Duncan, a consultant neurologist who has just turned 52, has been offered a post leading a new team at a state-of-the-art facility in the Middle East. The contract is for 18 months with a possibility to extend by mutual agreement. Duncan has asked his adviser to explain the implications for his pension benefits if he leaves NHS service on a temporary basis.
Duncan has been in continuous NHS service since September 1990 and has tapered protection under the NHS 1995 section and in the normal course of events would join the NHS career average scheme on his “transition date” (1 October 2017). If Duncan takes up the overseas post but returns to service within five years and before his transition date he re-joins the 1995 final salary section until his transition date. However, returning to service after his transition date, or having a break in public service scheme membership of five years or more, he will enter the career average section immediately.
This five-year re-joiner policy is common to public service pension schemes – full/taper protection is retained where the member returns to service after a break within five years. Any pensionable service in another public sector scheme in the intervening period is not included in the period counting towards the break.
A common feature of public service pension schemes is that members with “continuity of service” retain a final salary link, meaning their final salary on leaving service or retirement will be used to calculate old scheme final salary benefits notwithstanding any move to the career average scheme. For members to have continuity of service there can have been no pensionable public service break of more than five years ending on or after 1 April 2015.
If Duncan returns to NHS service within five years but after his transition date, the final salary benefits built up before moving abroad will be linked to the final salary earned in the career average scheme at eventual retirement. If Duncan returns to NHS service before his transition date and after a break of no more than five years, benefits for the two periods of his final salary scheme membership will be calculated using the better of either total final salary membership and final pay or re-valued benefits calculated for each period separately.
In this case, the final salary link will apply from when Duncan transitions to the career average scheme. Finally, if Duncan returns after more than five years then the final salary link is broken and NHS Pensions will use the pay earned at the time of the break to calculate Duncan’s final salary benefits. Depending on Duncan’s future NHS pay rise expectations, a break in the final salary link could negatively impact the overall level of his benefits.
If Duncan leaves, in the event of his death, his family would remain entitled to receive family benefits from NHS Pensions, but these would be calculated for 1995 Section deferred members.
Firstly, a lump sum of three times Duncan’s accrued pension as at date of death would be paid automatically to Duncan’s spouse/civil partner/nominated partner unless Duncan has nominated someone else.
A pension for life of 50 per cent of Duncan’s accrued pension at the date of his death would also be payable to Duncan’s spouse/civil partner/nominated partner. Duncan and his partner are not in a legally recognised relationship, therefore Duncan’s adviser will need to re-evaluate whether his nominations will have effect and remain appropriate following his move.
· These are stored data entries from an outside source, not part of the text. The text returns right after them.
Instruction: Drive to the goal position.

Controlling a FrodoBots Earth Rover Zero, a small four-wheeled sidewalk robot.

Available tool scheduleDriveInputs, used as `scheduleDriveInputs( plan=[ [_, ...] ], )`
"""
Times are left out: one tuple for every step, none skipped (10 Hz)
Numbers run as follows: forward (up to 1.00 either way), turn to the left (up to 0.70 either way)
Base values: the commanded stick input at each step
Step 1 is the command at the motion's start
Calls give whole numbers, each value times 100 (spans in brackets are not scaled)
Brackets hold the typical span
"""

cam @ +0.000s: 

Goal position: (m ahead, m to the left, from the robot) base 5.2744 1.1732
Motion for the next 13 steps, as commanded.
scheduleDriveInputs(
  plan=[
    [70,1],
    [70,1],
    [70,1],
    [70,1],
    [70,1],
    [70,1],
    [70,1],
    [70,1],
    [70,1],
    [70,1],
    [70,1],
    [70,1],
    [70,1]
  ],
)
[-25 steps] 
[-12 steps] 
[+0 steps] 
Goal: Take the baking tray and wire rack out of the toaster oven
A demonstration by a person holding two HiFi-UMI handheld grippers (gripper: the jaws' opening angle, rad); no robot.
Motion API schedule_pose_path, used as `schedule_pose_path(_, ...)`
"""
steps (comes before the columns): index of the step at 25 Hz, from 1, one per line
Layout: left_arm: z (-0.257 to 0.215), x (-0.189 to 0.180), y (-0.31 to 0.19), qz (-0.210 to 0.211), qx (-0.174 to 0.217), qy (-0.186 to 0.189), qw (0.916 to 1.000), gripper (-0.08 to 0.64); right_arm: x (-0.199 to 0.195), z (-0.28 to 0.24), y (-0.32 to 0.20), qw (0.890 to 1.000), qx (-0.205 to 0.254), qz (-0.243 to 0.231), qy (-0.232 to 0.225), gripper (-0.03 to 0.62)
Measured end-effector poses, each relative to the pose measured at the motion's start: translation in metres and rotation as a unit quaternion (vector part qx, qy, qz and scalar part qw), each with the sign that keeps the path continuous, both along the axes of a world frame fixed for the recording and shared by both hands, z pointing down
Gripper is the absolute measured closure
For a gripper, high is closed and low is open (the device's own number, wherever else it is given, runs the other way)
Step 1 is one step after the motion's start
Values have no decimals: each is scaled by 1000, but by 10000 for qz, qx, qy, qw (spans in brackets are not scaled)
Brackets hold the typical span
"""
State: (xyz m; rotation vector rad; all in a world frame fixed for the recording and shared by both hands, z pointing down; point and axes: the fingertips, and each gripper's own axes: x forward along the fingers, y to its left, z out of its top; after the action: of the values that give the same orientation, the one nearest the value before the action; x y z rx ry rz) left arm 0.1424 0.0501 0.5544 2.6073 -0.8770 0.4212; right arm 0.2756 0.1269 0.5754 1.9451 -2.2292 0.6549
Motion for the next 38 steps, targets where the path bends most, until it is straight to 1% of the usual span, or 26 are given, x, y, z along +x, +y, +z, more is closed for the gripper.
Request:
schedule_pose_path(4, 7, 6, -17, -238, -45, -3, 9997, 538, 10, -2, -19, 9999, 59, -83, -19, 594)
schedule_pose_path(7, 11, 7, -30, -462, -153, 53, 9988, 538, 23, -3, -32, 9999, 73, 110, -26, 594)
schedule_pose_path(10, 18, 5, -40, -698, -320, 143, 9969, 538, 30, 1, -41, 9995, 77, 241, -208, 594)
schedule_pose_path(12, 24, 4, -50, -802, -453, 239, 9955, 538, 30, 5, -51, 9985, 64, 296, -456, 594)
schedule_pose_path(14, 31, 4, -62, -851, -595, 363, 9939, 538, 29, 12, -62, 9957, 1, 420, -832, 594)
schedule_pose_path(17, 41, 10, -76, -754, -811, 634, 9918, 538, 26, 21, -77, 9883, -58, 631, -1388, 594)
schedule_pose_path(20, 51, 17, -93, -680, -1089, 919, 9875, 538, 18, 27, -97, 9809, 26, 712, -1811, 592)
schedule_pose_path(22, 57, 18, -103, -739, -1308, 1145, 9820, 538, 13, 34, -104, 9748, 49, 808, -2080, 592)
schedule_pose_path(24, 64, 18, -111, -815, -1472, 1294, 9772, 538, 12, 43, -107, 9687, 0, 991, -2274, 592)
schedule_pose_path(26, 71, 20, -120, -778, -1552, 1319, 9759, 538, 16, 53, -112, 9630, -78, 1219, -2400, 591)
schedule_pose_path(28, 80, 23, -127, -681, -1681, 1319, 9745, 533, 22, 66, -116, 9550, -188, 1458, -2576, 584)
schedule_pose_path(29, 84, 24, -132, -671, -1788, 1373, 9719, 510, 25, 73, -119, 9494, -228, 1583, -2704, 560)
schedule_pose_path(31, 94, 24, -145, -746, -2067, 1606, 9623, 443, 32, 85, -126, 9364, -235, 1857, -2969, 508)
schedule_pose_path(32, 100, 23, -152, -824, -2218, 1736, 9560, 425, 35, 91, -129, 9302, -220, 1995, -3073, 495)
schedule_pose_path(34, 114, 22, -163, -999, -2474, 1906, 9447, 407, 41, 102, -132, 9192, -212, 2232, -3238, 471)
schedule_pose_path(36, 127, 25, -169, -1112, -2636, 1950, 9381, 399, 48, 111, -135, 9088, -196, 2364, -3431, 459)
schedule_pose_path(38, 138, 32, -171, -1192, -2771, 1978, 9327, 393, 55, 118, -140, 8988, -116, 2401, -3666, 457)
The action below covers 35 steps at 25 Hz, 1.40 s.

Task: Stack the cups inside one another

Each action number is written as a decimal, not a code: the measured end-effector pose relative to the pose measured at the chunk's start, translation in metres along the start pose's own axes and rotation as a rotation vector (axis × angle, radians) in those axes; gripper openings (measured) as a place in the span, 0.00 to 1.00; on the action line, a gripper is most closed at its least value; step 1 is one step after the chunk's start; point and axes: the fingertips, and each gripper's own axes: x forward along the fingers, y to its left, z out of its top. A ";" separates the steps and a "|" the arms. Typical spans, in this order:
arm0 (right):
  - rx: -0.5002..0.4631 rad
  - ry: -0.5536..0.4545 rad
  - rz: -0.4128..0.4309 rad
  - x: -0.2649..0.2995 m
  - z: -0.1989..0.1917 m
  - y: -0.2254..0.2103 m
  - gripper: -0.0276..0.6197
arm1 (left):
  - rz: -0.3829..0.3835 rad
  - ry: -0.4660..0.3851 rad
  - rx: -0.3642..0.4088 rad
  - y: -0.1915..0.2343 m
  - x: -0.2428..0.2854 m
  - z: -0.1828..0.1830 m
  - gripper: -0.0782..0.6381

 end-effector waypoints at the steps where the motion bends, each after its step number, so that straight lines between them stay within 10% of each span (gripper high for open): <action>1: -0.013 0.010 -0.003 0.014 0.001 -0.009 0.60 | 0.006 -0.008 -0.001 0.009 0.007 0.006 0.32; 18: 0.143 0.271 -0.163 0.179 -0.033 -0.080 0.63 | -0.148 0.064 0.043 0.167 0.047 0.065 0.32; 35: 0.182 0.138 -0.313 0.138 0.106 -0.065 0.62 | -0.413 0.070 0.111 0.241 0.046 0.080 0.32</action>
If, for example, Duncan’s partner does not move with him, the nominations will likely fail, which would result in no adult survivor pension becoming payable and payment of the lump sum to Duncan’s estate. Under NHS scheme rules, where no adult survivor pension is payable, any children’s pension can be paid at a higher rate, so Duncan and his adviser will need to consider the impacts of the former and inheritance tax issues arising from the latter in the context of Duncan’s overall position.
Finally, Duncan’s two children, who are both in full-time education, will remain eligible for a children’s pension regardless of whether they move with Duncan or not. Eligibility normally ceases once they reach age 23.
Ill health benefits
If, after leaving service, Duncan becomes unwell to the extent he is incapable of doing his job (irrespective of where he lives), he can apply to take ill–health retirement. Deferred members are entitled to receive accrued NHS pensions without reduction.
Additional voluntary contributions
NHS AVCs are not linked specifically to current employment. So Duncan will not be able to continue paying contributions after leaving service, but he will simply be able to resume contributions (normally paid gross through payroll) to his existing plan on his return – no matter how long the break in service.
Alternatively, he could transfer the realisable AVC value to another registered scheme or QROPS. The contingent liability of the Secretary of State to make payments of benefits not made by the provider would be lost on transfer, but Financial Services Compensation Scheme protection may apply. Duncan can continue paying contributions to a registered scheme while abroad. He will remain a relevant UK individual for up to five years and as such could pay gross contributions of £3,600 to a personal pension (Duncan is unlikely to have any relevant UK earnings while working abroad) for that period.
Finally, as Duncan will remain a member of a registered pension scheme throughout the period of his NHS deferment, he will be able to use carry forward even though there may be nil pension input. This could be helpful on his return to the UK as Duncan’s income profile suggests he will be subject to the tapered annual allowance.